WHAT IS BEING ASKED:
Please write out every line of the material exactly.

DATA SHOWN:

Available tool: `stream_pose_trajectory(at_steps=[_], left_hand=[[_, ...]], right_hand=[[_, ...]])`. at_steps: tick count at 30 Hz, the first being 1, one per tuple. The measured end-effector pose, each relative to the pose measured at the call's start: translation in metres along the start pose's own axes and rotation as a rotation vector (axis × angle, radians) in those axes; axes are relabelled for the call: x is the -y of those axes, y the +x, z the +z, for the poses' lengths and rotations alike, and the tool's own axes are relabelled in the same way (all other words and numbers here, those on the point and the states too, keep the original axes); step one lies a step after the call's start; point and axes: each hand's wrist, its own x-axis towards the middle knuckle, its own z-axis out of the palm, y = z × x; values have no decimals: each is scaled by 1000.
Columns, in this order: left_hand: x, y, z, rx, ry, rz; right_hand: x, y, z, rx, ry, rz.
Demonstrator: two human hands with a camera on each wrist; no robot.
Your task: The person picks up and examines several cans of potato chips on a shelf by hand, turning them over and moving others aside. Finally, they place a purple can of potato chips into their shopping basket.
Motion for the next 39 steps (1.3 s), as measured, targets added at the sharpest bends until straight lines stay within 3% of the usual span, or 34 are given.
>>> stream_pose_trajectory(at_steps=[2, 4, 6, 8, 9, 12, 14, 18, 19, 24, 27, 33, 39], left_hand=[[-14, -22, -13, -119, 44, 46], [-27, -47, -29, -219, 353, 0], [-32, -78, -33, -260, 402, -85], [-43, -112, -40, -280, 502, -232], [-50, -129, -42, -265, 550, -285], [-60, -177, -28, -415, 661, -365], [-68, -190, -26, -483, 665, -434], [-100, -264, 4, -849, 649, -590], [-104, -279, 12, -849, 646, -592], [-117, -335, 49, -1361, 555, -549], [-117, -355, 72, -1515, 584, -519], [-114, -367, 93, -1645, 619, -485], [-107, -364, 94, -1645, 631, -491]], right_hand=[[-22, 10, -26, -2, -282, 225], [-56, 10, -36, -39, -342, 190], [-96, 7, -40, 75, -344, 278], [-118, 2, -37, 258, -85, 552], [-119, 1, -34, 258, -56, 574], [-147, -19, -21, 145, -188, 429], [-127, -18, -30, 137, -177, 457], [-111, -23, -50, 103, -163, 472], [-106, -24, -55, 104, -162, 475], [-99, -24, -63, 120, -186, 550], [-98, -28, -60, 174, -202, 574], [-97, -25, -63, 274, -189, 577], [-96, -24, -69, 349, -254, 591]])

RESPONSE:
Available tool: `stream_pose_trajectory(at_steps=[_], left_hand=[[_, ...]], right_hand=[[_, ...]])`. at_steps: tick count at 30 Hz, the first being 1, one per tuple. The measured end-effector pose, each relative to the pose measured at the call's start: translation in metres along the start pose's own axes and rotation as a rotation vector (axis × angle, radians) in those axes; axes are relabelled for the call: x is the -y of those axes, y the +x, z the +z, for the poses' lengths and rotations alike, and the tool's own axes are relabelled in the same way (all other words and numbers here, those on the point and the states too, keep the original axes); step one lies a step after the call's start; point and axes: each hand's wrist, its own x-axis towards the middle knuckle, its own z-axis out of the palm, y = z × x; values have no decimals: each is scaled by 1000.
Columns, in this order: left_hand: x, y, z, rx, ry, rz; right_hand: x, y, z, rx, ry, rz.
Demonstrator: two human hands with a camera on each wrist; no robot.
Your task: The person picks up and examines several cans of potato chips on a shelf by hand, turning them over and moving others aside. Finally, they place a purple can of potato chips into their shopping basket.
Motion for the next 39 steps (1.3 s), as measured, targets added at the sharpest bends until straight lines stay within 3% of the usual span, or 34 are given.
>>> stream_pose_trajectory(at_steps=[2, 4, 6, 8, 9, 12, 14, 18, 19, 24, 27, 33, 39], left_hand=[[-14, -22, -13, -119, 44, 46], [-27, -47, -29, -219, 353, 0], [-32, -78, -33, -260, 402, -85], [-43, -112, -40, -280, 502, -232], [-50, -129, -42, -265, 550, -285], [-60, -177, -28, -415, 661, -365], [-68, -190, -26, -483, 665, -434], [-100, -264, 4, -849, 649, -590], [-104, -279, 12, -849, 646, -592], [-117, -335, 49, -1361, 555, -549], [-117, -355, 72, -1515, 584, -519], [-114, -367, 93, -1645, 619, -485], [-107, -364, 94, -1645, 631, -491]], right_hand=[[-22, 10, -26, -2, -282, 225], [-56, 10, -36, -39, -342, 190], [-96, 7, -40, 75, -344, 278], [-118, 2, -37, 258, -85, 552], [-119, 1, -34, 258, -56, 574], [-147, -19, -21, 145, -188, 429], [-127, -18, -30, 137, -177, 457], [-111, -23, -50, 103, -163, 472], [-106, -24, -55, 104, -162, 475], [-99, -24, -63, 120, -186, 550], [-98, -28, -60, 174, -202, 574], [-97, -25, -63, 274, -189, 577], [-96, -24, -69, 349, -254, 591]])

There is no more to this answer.